Since the theme was renewal, I used it as a chance to thoroughly examine my craft room for things that could find a new purpose. Heirloom crochet cotton, off-cuts of fabrics, jewellery I no longer wore and hadn’t pulled apart yet.
And, since I could have many embellishment sets, I learned new crafts too, like shuttle tatting, embroidery, and blackwork. Even though not all of them made it to the final images, I’m so excited to wear my corset with different looks.
In the spirit of the themes, I decided to try and not buy materials unless essential, and repurpose things where possible.
I had a leftover piece of curtain remnant that I had been saving because it was too pretty to throw away, and I realised it was the perfect quasi-neutral silver colour to act as a background for embellishments. It had minimal give, was washable, and really wasn’t big enough for any proper windows. I was able to find the lining cotton in my off-cuts pile, the busk was bought at a closing down sale, and the cotton rope was from a friend’s macramé project. Even the grommets were found at the bottom of a forgotten craft box.

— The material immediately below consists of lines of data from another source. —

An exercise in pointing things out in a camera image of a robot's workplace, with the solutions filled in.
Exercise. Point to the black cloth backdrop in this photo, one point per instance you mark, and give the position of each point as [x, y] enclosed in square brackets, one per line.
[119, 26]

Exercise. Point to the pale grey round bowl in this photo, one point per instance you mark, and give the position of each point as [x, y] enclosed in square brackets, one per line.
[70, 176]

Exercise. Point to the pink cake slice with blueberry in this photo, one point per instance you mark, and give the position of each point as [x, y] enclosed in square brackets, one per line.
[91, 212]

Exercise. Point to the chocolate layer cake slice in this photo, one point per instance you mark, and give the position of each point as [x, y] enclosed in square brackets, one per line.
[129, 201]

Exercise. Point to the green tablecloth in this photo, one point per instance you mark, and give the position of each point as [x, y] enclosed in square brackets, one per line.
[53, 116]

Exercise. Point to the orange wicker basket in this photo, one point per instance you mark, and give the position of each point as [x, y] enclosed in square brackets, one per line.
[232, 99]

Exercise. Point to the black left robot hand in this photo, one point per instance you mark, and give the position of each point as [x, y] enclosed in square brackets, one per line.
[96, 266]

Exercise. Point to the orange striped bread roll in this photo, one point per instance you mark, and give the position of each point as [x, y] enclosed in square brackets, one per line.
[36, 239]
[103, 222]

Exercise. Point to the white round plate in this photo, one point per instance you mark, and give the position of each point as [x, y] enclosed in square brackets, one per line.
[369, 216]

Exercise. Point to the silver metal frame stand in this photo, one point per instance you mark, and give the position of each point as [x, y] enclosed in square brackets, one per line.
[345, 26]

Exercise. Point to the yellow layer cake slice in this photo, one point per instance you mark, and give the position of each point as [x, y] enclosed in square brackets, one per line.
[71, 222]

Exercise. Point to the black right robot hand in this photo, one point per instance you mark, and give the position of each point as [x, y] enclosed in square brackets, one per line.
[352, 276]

The cherry blossom brooch was tatted using heirloom thread, estimated to be between 35-70 years old, and helped me learn a new skill.
I used the free underbust pattern from Corsets by Caroline, and modified the bottom edge following the Aranea Black free Anna waspie hip line. I was very grateful for these free patterns, since my measurements changed dramatically over the course of the project, and I couldn’t adjust my self-drafted pattern, drafted based on the Foundations Revealed instructions, fast enough. I used zip-ties for bones to accommodate a chronic pain condition, and because they’re easily accessible.
I also attached the lining after binding the strength layer, after watching a YouTube video from American Duchess. This allows the lining to be replaced easily, should it wear or need to be washed.
Corset: silver blackout curtain remnant (fashion and strength layer), black cotton (remnant, lining), busk, industrial zip ties (370mm x 7.6mm), grey bias binding, twill tape (waist tape), cotton thread, cotton rope, gray (lacing).
What was it like to compete this year? What would you say to someone who is on the fence about entering next year?
This was a thrilling, and often overwhelming, experience for me.
It's the very first time I have ever sewn something to put it in a competition. It's my first busked corset, my first lined corset, and I was feeling out of my depth for a good part of the year leading up to this. But I learned that it's amazing what you can do if you get little bits of time collected together. I got a corset, and some pretty embellishments, and a sense of pride in myself that I could do this thing despite it not going according to plan.
If you're undecided, remember that you can just make it for yourself, and if you just happen to aim to have it done by the deadline because deadlines are helpful, then you give yourself all the options. No one is going to mind if you make it just for you, but I bet they'll be enthusiastic and supportive if you decide to enter the competition.